A study by Almeida et al. (2007) reported a strong correlation between depression and high homocysteine values. Several risk factors for cardiovascular disease have also been associated with depression in older people: diabetes and insulin resistance, smoking abnormal lipid profile, and high plasma homocysteine. The association between depression and high total plasma homocysteine may be a consequence if the direct cardiovascular and neurotoxic effects of homocysteine as well as an indirect result of dysfunction of the methionine metabolism loop. Methionine is the precursor of S-adenosylmethionine, which is the methyl group donor for the synthesis and metabolism of several monoamines such as serotonin, dopamine, and noradrenaline. These metabolites play an important role in the pathogenesis of depression. Because homocysteine values are often elevated in elderly people, the PAF ratio (fraction of population to risk factor) was higher for homocysteine in relation to depression than other risk factors when associated with depression. This could be related to the hypothesis that the reduction of high homocysteine values reduces the prevalence of depression in elderly men .
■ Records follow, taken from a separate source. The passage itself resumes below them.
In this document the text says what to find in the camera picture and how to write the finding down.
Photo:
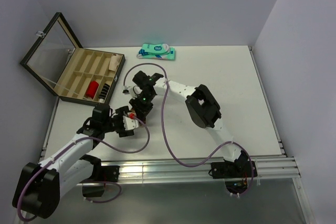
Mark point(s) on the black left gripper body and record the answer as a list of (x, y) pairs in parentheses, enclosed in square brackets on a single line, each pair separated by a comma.
[(117, 124)]

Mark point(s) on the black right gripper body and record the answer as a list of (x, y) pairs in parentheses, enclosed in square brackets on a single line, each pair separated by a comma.
[(144, 103)]

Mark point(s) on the brown striped sock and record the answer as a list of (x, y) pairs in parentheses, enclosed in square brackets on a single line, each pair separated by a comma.
[(138, 113)]

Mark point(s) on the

When checking the relationship of cortisol and psychometric tools, we found that uncontrolled diabetic patients with high cortisol values score lower on the extraversion subscale of the EPQ scale. This is contrary to the study of Le Blanc and Ducharme which, in a study of 20 people, found that cortisol correlated positively with extraversion .
In addition, controlled diabetic patients with higher cortisol values have lower scores on the external hostility subscale of the HDHQ scale.
Pope and Smith (1991) studied hostility in 39 men, taking cortisol levels into account, based on the original hypothesis that cortisol is not an adrenal hormone that determines the physiological activity and stress but may be associated with atherosclerotic damage. The results showed that high levels of cortisol are associated with increased levels of hostility .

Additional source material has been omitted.